→ **ASSIGNMENT**:
Using the listing below, set down exactly the lines from the one that contains "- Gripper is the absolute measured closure" through the one that contains "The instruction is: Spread", with no pictures.

→ **DATASET EXTRACT**:
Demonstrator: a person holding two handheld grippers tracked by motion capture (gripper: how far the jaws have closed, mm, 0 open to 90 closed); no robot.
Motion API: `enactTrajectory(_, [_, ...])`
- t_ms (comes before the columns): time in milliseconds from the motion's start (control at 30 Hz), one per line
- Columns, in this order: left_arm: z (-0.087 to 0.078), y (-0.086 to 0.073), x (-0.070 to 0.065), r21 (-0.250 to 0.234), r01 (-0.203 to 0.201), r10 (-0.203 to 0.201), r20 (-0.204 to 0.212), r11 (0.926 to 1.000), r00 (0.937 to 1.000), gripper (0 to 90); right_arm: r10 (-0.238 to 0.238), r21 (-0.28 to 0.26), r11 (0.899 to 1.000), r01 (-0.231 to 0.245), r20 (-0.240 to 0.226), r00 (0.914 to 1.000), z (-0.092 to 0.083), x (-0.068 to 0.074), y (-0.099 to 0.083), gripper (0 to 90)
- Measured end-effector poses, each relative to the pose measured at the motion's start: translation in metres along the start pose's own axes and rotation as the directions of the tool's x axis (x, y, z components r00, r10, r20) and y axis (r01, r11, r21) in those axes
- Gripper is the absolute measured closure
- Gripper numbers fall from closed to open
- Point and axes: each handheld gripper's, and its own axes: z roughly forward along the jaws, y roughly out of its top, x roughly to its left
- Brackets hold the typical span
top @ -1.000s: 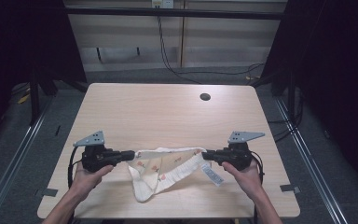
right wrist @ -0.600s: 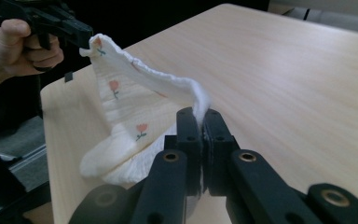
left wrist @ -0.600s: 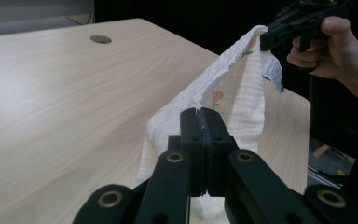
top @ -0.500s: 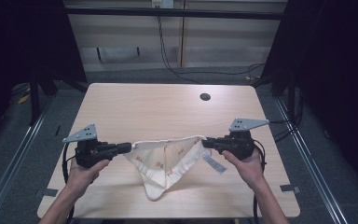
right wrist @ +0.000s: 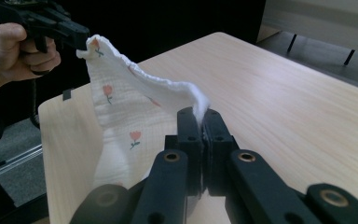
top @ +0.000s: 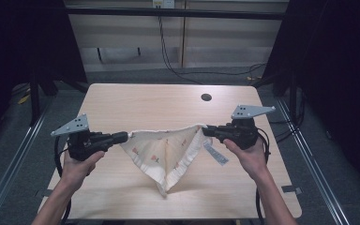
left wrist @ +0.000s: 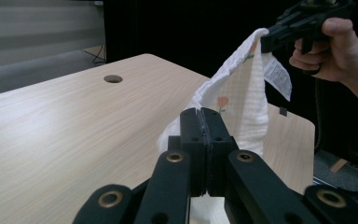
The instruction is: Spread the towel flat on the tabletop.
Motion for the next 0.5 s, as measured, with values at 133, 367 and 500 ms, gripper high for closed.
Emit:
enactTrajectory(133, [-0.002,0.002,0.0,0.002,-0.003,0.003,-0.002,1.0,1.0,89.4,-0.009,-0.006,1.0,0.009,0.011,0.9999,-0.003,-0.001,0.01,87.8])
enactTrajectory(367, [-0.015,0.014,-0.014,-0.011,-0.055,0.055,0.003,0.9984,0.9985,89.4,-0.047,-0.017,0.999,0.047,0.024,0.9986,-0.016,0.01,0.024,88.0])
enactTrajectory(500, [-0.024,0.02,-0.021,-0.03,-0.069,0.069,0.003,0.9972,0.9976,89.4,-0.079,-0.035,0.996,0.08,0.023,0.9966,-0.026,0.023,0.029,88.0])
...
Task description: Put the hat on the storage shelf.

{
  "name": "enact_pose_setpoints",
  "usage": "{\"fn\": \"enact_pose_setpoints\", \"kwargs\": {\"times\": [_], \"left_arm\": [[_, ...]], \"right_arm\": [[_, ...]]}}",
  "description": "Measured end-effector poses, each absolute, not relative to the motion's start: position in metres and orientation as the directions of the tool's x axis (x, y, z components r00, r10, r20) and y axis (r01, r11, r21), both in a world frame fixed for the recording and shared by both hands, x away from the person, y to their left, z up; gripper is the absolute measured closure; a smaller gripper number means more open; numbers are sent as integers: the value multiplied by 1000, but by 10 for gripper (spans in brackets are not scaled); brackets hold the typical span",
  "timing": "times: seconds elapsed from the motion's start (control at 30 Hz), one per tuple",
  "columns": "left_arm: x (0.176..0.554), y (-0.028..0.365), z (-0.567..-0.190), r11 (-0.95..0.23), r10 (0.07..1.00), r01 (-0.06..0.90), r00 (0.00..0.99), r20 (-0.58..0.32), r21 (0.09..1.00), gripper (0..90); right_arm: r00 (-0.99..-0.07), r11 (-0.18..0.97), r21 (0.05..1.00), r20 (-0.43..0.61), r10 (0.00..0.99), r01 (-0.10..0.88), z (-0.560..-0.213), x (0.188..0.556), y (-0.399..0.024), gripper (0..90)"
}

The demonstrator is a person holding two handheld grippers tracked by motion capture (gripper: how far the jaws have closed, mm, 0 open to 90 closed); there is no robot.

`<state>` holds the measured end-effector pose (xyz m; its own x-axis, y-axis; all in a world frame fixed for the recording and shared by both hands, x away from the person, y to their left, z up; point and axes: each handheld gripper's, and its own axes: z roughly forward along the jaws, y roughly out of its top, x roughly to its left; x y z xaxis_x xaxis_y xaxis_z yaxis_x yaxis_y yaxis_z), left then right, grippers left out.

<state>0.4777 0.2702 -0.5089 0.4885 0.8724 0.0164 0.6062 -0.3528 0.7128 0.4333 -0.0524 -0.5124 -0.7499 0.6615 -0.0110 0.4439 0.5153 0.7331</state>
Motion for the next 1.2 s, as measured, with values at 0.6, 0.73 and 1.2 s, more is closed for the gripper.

→ **SOLVED EXERCISE**:
- Gripper is the absolute measured closure
- Gripper numbers fall from closed to open
- Point and axes: each handheld gripper's, and its own axes: z roughly forward along the jaws, y roughly out of its top, x roughly to its left
- Brackets hold the typical span
top @ -1.000s: 
right wrist @ -0.600s: 
left wrist @ -0.600s: 
top @ -0.500s: 
right wrist @ +0.000s: 
top @ +0.000s: 
left wrist @ +0.000s: 
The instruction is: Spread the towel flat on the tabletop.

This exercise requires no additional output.